Genesis 41:12-18 Statenvertaling (SV1750)

12. En aldaar was bij ons een Hebreeuws jongeling, een knecht van den overste der trawanten; en wij vertelden ze hem, en hij leide ons onze dromen uit; een ieder leide hij ze uit, naar zijn droom.

13. En gelijk hij ons uitleide, alzo is het geschied; mij heeft hij hersteld in mijn staat, en hem gehangen.

14. Toen zond Farao en riep Jozef en zij deden hem haastelijk uit den kuil komen; en men schoor hem, en men veranderde zijn klederen; en hij kwam tot Farao.

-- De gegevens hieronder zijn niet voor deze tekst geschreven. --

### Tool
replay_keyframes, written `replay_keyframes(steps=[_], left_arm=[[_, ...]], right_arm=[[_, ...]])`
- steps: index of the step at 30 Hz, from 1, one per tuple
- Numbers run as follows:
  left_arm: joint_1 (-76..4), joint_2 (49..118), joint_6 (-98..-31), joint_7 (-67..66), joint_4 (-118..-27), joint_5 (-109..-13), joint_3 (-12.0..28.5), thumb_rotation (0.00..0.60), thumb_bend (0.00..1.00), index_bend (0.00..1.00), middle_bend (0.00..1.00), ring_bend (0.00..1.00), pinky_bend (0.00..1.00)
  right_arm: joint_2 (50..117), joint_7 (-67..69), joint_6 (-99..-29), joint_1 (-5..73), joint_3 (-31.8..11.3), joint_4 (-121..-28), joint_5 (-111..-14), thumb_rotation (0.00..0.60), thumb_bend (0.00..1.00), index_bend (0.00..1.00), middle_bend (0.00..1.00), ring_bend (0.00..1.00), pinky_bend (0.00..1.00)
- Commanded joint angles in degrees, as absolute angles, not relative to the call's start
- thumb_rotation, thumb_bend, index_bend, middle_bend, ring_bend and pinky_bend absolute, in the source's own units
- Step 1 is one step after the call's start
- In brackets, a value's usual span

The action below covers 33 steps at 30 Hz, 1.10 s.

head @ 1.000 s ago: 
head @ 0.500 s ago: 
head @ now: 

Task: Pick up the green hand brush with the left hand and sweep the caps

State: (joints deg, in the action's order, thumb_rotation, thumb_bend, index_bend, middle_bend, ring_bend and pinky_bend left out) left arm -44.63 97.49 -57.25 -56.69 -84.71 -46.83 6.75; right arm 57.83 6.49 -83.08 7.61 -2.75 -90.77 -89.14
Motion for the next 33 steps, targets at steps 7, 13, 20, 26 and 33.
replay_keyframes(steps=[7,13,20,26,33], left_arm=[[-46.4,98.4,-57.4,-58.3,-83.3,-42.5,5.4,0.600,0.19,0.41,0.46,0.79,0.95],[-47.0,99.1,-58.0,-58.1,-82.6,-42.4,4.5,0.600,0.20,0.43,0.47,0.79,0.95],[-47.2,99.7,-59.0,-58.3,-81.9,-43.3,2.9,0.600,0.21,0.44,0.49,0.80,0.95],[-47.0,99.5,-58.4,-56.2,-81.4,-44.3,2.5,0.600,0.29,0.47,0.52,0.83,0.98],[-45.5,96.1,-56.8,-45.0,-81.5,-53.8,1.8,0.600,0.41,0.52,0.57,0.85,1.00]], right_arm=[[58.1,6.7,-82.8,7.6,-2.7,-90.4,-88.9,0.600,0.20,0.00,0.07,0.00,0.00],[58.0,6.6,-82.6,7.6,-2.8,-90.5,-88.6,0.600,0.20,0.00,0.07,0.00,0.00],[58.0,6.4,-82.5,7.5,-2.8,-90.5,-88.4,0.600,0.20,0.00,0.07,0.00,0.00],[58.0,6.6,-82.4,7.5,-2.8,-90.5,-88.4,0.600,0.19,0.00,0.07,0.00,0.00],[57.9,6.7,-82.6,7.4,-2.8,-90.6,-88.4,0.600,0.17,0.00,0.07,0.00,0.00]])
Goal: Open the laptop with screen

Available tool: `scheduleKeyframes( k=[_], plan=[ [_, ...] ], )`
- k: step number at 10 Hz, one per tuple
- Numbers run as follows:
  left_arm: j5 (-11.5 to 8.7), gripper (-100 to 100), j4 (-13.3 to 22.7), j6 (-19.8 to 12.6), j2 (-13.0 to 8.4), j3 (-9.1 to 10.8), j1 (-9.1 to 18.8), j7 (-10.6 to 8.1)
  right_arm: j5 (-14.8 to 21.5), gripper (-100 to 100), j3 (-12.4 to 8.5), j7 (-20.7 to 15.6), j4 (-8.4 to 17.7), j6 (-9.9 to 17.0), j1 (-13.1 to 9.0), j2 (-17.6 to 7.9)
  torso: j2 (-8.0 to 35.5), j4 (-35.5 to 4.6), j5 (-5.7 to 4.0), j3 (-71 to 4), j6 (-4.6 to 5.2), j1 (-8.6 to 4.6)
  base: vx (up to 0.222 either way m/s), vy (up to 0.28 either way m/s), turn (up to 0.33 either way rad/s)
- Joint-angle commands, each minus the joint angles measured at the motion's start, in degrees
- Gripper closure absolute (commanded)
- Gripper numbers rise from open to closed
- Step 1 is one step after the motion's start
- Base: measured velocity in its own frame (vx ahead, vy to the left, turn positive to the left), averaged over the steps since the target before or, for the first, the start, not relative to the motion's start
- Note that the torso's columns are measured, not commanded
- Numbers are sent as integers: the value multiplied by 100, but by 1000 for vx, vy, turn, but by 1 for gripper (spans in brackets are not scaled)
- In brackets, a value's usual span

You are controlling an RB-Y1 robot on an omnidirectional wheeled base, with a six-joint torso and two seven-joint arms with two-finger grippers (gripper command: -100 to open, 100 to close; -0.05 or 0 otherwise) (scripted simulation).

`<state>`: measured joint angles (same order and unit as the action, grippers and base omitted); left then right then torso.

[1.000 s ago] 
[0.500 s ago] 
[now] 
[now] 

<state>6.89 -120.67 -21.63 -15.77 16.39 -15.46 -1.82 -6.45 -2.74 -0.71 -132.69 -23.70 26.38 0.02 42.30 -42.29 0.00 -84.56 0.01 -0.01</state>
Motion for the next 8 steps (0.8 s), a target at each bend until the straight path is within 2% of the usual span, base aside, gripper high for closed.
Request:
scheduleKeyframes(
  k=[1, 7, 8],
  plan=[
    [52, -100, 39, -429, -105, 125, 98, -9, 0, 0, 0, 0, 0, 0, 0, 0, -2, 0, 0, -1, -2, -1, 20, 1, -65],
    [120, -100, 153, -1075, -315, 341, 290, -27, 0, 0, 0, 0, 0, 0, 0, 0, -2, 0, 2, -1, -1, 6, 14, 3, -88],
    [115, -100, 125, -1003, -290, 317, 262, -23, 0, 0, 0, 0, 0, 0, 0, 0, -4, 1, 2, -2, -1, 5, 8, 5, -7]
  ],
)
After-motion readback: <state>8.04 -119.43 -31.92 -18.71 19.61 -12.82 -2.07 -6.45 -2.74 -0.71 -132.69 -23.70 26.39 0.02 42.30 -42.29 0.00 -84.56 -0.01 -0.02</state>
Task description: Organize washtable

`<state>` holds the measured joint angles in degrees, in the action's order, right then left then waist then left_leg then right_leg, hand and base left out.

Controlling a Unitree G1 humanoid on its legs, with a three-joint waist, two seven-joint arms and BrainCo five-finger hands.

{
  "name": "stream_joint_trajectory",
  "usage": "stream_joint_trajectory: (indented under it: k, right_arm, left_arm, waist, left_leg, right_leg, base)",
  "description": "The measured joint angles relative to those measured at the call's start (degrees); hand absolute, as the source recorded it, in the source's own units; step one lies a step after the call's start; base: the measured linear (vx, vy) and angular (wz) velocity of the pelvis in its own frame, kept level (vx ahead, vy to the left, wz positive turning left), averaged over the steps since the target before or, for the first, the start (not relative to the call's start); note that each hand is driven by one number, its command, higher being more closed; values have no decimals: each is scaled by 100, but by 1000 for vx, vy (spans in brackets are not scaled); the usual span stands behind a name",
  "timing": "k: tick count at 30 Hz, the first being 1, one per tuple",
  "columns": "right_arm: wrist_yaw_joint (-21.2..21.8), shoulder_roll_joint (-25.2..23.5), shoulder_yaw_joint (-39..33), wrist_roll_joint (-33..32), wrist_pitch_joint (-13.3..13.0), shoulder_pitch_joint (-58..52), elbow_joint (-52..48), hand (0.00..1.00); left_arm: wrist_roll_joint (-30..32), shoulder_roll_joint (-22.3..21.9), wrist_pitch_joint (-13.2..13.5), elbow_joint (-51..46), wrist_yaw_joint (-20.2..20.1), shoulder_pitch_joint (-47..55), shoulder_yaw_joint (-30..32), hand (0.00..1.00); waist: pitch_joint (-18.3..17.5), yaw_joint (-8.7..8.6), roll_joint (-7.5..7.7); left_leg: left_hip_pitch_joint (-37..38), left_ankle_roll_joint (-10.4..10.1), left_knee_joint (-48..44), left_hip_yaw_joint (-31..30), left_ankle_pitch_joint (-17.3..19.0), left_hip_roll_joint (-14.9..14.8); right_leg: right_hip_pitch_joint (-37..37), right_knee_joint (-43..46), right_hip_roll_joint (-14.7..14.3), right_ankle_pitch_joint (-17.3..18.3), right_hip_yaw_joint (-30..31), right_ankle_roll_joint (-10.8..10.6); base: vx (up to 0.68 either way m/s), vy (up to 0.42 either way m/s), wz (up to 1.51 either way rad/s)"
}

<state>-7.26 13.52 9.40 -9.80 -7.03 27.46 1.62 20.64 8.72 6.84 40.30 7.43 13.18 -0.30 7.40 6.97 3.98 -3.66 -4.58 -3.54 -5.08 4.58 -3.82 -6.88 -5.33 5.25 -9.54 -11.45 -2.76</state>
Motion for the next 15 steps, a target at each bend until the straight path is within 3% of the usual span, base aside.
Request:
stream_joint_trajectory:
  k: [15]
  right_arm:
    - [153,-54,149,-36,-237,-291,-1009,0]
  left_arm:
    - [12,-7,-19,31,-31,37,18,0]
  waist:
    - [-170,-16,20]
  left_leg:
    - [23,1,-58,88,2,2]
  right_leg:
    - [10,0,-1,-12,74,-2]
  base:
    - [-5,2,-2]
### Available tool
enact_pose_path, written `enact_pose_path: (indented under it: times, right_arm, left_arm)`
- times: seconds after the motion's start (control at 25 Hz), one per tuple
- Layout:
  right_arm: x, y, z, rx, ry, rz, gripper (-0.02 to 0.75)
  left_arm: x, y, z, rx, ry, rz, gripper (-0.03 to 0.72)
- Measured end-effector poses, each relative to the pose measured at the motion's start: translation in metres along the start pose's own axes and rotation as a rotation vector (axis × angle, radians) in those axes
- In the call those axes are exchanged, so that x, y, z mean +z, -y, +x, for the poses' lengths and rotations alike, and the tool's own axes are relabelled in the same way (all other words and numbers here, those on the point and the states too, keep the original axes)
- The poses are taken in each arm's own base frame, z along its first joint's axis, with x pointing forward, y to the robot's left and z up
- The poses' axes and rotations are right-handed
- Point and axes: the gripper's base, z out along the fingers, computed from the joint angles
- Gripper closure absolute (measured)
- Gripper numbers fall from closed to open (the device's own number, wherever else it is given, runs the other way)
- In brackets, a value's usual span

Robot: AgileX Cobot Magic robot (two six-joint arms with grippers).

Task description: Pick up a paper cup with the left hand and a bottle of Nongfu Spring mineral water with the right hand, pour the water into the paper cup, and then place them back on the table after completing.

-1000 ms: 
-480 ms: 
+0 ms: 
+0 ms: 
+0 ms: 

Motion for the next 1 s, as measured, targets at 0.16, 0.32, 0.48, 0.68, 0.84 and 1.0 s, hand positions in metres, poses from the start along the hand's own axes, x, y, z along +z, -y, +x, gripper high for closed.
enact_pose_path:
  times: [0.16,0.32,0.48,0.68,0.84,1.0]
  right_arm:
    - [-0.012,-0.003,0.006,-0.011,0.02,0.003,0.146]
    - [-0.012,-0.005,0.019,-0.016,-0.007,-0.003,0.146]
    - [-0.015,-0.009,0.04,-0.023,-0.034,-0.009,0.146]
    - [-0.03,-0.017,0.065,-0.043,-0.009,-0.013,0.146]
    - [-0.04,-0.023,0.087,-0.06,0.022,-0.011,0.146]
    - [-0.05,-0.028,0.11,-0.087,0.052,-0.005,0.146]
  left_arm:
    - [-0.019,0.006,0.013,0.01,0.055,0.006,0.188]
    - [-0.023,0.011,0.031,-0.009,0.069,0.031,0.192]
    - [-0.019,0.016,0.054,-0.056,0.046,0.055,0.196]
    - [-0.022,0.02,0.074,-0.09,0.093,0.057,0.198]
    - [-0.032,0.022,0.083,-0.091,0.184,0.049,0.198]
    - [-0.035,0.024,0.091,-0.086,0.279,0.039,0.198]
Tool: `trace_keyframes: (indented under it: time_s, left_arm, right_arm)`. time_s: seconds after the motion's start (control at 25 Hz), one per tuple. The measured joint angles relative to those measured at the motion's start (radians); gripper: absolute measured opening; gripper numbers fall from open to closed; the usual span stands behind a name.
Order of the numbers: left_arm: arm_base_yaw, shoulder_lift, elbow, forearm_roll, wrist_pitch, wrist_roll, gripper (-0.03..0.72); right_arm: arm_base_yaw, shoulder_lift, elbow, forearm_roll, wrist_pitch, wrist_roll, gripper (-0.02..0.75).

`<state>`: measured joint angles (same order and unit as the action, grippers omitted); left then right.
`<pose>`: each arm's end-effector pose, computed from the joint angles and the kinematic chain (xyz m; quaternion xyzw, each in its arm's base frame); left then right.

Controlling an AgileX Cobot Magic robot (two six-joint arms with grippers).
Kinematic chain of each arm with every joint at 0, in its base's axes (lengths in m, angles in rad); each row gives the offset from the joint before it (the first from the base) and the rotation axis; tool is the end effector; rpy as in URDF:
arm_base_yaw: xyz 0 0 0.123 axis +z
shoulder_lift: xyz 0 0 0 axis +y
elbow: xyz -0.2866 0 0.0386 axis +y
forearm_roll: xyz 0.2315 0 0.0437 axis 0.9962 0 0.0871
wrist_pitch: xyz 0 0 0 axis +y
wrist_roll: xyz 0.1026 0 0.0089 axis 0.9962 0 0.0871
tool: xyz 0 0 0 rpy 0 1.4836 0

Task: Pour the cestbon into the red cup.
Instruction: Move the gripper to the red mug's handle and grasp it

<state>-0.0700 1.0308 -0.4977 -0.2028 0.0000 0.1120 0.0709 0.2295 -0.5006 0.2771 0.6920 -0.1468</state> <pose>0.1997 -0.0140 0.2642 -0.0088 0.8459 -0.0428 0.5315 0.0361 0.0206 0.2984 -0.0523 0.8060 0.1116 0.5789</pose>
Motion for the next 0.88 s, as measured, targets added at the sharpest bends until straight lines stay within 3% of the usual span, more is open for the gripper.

15. En Farao sprak tot Jozef: Ik heb een droom gedroomd, en er is niemand, die hem uitlegge; maar ik heb van u horen zeggen, als gij een droom hoort, dat gij hem uitlegt.

16. En Jozef antwoordde Farao, zeggende: Het is buiten mij! God zal Farao's welstand aanzeggen.

17. Toen sprak Farao tot Jozef: Zie, in mijn droom stond ik aan den oever der rivier;

18. En zie, uit de rivier kwamen op zeven koeien, vet van vlees en schoon van gedaante, en zij weidden in het gras.